Language-level support for extensible variants?

mg50 · August 8, 2021, 3:17am

Hello all, I’ve been thinking about extensible variants recently (having recently dived into OCaml), and I wondered if there’d be any interest in adding language-level support for them. Currently Nate Faubion’s excellent purescript-variant library is available, but there are a few shortcomings that could only be solved in the compiler:

1. No normal pattern-matching

Optimally, one would like to be able to match on variants using the normal case statement. This would allow us to do complicated pattern matching that combines extensible variants with normal ADT’s, such as

type Foo = Maybe (Variant (Foo :: Int, Bar :: Int))

processFoo = \case
  Just (`Foo x) -> blah
  Just (`Bar x) -> blah
  Nothing -> blah

where `Foo and `Bar are variant type constructors (see below). And it would be nice to be able to simultaneously match on multiple values (i.e., case x, y, z of ...) which are variants. Currently, I don’t think there’s a good way to do these things using purescript-variant.

2. Better type inference

Consider this example from the purescript-variant documentation:

allToString :: Variant (foo :: Int, bar :: Boolean, baz :: String) -> String
allToString =
  case_
    # on _foo show
    # on _bar (if _ then "true" else "false")
    # on _baz (\str -> str)

If you comment out the type signature, the same type is inferred. However, this is not quite optimal from a design perspective, since it wouldn’t allow us to plug in a value of type Variant (foo :: Int, bar :: Boolean); it would need to be coerced to a Variant (foo :: Int, bar :: Boolean, baz :: String) value first. I’d argue that the optimal inferred type signature of this function should be:

allToString :: forall u u'. Union u u' (foo :: Int, bar :: Boolean, baz :: String)
                         => Variant u
                         -> String

which, again, I’m not sure is possible in a library.

3. More potential opportunities for optimization

If you know statically that `A Int, `B Int and `C Int are the only variant types that occur in your program, you can secretly compile them under the hood to an ADT:

data SecretCompilerSumType = A Int | B Int | C Int

and then perform all the same optimizations you could for an ADT. This could speed up other libraries like purescript-run, which IMO is the most important (but not only) use-case for extensible variants, and which uses purescript-variant under the hood. But purescript-variant's mock-pattern matches use function composition rather than real pattern matching, and I don’t think optimizations like this would be available.

(I do realize that a lot of PureScript is under-optimized currently anyway, so maybe this perk is so far-off anyway that it’s not a big consideration.)

4. Syntactic convenience

Currently, to create a variant in purescript-variants, you have to write something like someFoo = inj (Proxy :: Proxy "foo") 42. This is mildly annoying and discourages their use. It would be nice to be able to just write someFoo = `foo 42 or something like that, which could then be mirrored in first-class pattern matches as above.

There are other pieces of syntactic sugar you could theoretically add on top of this – for example, just as record types have their own special curly-brace syntax, we could give variants (the dual of records) their own special square-brace syntax like OCaml has. But this would be beyond the scope of my informal proposal here.

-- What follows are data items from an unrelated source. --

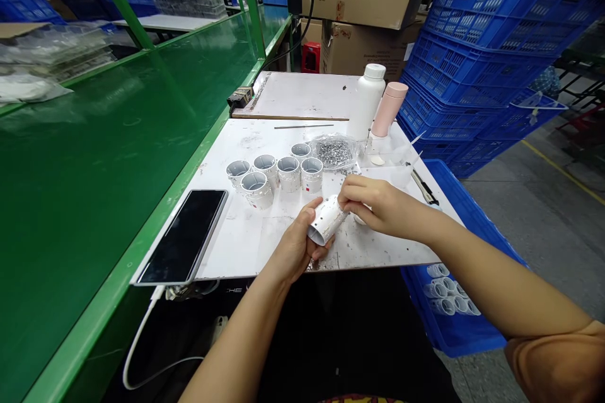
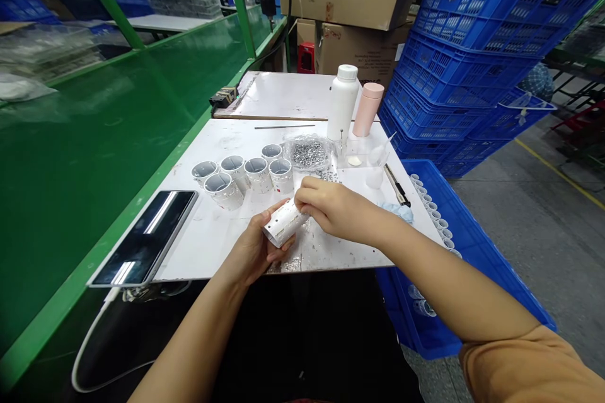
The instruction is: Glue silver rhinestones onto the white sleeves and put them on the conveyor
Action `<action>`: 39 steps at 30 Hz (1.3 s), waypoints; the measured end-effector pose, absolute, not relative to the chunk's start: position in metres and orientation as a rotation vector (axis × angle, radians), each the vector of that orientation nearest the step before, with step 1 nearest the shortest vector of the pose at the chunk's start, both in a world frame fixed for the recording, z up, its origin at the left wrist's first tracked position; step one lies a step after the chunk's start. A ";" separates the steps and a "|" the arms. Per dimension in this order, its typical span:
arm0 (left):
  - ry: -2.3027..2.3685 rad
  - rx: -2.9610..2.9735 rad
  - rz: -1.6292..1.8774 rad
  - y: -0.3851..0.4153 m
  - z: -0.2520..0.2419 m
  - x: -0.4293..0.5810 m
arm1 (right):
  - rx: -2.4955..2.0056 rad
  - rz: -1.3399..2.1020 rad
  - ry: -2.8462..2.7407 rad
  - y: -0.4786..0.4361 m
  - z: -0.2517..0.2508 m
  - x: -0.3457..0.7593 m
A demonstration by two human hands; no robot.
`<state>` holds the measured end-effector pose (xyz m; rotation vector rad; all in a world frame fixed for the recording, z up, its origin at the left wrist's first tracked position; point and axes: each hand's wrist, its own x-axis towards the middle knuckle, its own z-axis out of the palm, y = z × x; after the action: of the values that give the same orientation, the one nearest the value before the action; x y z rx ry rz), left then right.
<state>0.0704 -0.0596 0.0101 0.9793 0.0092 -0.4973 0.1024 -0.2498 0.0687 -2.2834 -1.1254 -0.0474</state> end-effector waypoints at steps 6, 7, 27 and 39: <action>0.006 1.012 -0.522 -0.059 0.010 0.070 | -2.351 -0.028 -1.111 -0.249 0.072 0.101; 0.008 1.025 -0.529 -0.058 0.011 0.070 | -2.347 -0.029 -1.108 -0.249 0.074 0.101; -0.050 1.084 -0.597 -0.054 0.007 0.070 | -2.357 -0.030 -1.044 -0.247 0.076 0.103; -0.028 1.039 -0.547 -0.057 0.007 0.068 | -2.191 -0.303 -1.056 -0.250 0.055 0.101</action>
<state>0.0679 -0.0572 0.0075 1.0393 -0.0284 -0.5470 0.1008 -0.2505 0.0547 -2.1913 -1.0562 -0.3030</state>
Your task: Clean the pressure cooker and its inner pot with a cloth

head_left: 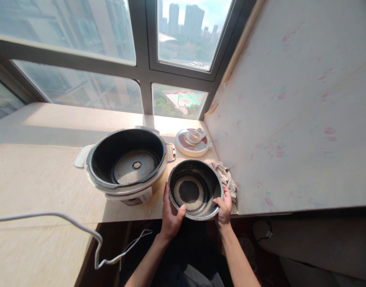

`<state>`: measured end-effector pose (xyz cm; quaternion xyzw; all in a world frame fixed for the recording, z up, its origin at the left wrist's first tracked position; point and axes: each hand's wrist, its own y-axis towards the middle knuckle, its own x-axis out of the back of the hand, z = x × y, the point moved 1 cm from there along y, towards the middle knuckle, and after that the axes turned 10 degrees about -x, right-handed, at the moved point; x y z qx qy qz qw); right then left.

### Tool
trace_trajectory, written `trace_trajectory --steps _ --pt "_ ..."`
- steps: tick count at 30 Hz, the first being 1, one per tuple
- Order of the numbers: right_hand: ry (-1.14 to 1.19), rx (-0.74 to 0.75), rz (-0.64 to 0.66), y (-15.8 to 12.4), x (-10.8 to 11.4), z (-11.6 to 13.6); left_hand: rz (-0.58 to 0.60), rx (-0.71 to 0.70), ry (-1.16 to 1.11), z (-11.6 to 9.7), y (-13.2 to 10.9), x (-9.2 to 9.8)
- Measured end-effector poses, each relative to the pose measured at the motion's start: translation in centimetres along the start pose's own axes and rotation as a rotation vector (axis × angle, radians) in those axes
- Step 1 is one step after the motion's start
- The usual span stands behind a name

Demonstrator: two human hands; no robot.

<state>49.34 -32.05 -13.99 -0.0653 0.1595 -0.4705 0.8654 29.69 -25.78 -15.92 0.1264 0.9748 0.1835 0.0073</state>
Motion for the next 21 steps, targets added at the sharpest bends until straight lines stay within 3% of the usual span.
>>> trace_trajectory --steps 8,13,21 --pt "0.032 0.068 -0.02 -0.2 0.0 -0.7 -0.029 -0.108 0.116 2.7 -0.8 -0.4" --pt "0.09 0.04 -0.061 -0.5 -0.9 -0.5 -0.004 -0.168 0.183 2.9 -0.9 -0.1" --pt "0.128 0.01 -0.041 -0.5 -0.7 -1.3 0.047 -0.125 0.206 3.0 -0.6 0.5"
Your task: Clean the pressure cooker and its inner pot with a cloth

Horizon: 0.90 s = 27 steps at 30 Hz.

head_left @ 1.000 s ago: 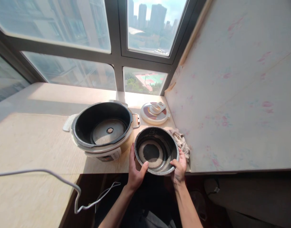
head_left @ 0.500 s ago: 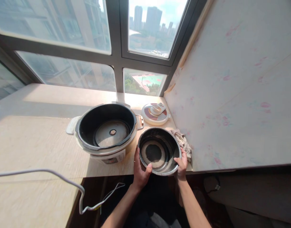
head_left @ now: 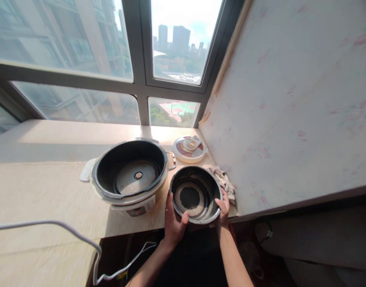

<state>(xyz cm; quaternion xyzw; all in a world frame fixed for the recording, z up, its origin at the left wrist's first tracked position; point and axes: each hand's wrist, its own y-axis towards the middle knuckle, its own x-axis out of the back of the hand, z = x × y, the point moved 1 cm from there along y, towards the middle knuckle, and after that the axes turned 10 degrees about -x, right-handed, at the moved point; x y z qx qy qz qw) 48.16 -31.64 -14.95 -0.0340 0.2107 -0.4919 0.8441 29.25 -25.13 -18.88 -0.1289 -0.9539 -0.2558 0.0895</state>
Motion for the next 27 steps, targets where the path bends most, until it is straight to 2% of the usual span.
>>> trace_trajectory --steps 7,12,15,18,20,22,24,27 --pt "-0.127 0.091 0.048 1.4 1.2 -0.2 -0.049 -0.027 0.014 0.7 0.2 -0.5" --pt "-0.102 0.005 0.156 3.0 2.9 2.1 -0.049 -0.003 0.039 0.6 0.5 -0.2" --pt "-0.205 0.134 0.132 4.9 4.3 4.2 -0.009 0.017 0.054 0.1 0.6 0.3" --pt "-0.514 0.39 0.12 7.8 4.6 6.2 0.003 0.037 0.065 -0.2 0.7 0.6" --pt "-0.87 0.532 0.18 9.7 4.0 6.9 -0.021 0.045 0.062 -0.3 0.7 0.6" --pt "-1.3 0.539 0.229 11.3 3.0 6.7 -0.057 0.05 0.05 -0.2 0.7 0.4" --pt "-1.585 0.457 0.248 12.3 2.0 5.8 -0.088 0.059 0.042 -0.2 0.7 0.2" --pt "-1.666 0.419 0.244 12.6 1.0 4.0 -0.106 0.07 0.035 -0.1 0.7 0.0"
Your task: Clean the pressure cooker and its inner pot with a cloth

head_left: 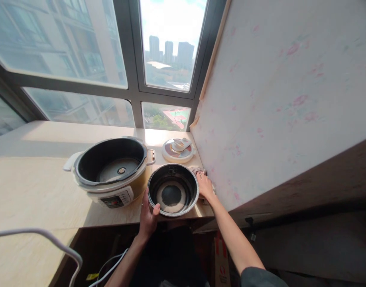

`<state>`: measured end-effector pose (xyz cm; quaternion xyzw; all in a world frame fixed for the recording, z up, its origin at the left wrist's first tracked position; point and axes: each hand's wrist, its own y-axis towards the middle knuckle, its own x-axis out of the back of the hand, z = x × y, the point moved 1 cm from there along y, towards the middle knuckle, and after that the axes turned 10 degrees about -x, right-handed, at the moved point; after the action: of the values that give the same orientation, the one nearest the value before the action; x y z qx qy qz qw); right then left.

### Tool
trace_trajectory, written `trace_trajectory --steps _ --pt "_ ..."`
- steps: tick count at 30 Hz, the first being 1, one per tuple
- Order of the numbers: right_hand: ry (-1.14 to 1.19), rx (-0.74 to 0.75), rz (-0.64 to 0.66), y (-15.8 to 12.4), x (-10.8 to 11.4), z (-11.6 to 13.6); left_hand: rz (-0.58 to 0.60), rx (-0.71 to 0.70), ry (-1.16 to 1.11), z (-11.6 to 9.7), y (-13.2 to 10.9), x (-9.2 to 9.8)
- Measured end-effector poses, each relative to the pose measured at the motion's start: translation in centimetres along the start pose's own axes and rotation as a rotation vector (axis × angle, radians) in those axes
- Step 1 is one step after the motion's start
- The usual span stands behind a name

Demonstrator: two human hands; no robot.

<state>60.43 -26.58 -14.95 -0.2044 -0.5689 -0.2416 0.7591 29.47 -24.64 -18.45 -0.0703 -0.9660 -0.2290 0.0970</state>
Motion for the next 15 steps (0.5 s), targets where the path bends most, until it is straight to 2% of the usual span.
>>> trace_trajectory --steps 4,11,15 --pt "-0.035 -0.031 -0.061 -0.4 -1.3 0.9 -0.006 0.015 -0.02 -0.1 -0.1 0.0" --pt "-0.046 -0.019 -0.135 -1.1 -1.7 0.6 -0.039 0.056 -0.044 -0.5 -0.4 -0.2" --pt "0.14 -0.032 -0.169 -1.6 -1.9 -0.5 -0.046 0.055 -0.05 -0.7 -0.6 -0.3"
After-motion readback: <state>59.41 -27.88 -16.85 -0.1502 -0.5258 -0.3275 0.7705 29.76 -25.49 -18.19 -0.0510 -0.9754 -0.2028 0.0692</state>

I realize that variants probably aren’t the biggest priority, and that the capabilities of purescript-variant might suffice for most people’s use-cases, especially given limited compiler maintainer manpower. I’ve just been really impressed by their applicability in OCaml and thought it might be worth asking for you guys’ thoughts!

hdgarrood · August 8, 2021, 9:59am

My main concern with doing this would be that adding language support for variants would make it more difficult for people to decide whether to use a variant or an ADT, and would lead to two separate schools of thought in that some people would start using variants exclusively, whereas others would continue to use ADTs in most situations, which I could imagine becoming quite awkward, especially when you want to combine libraries which use different styles. My personal opinion - and I apologize for how disappointing this will be to read - is that the time to make this change would have been 5 years ago.

natefaubion · August 8, 2021, 7:24pm

I tend to agree with @hdgarrood.

Regarding pattern matching, you can use match and onMatch, which I will grant you is not much better for nested pattern matching, but is much nicer than on.

Regarding inference and structural subtyping, I’m not sure that would even be the desirable behavior by default. I understand that it’s technically “more powerful”, but I personally don’t think I would want to raise constraints like that. You can probably say the same thing for records, if you flip it around to the return type (ie, why can’t we produce a record larger than demanded). For example, we don’t use overloaded literals even though it’s more powerful, which I’d consider to be in the same vein.

Regarding optimizations, I don’t see why inlining couldn’t remove the function composition overhead and turn it into a linear pattern match, or even a log-n pattern match if all branches are comparisons against inlined string constants.

Regarding syntactic convenience, I think that type applications would help immensely (inj @"foo" 42).

You should also consider what you lose by baking it into the language:

Easy composition of branches and groups of branches (it’s just function composition now, or record merging).
What do you want to do when users inevitably want to write recursive variants?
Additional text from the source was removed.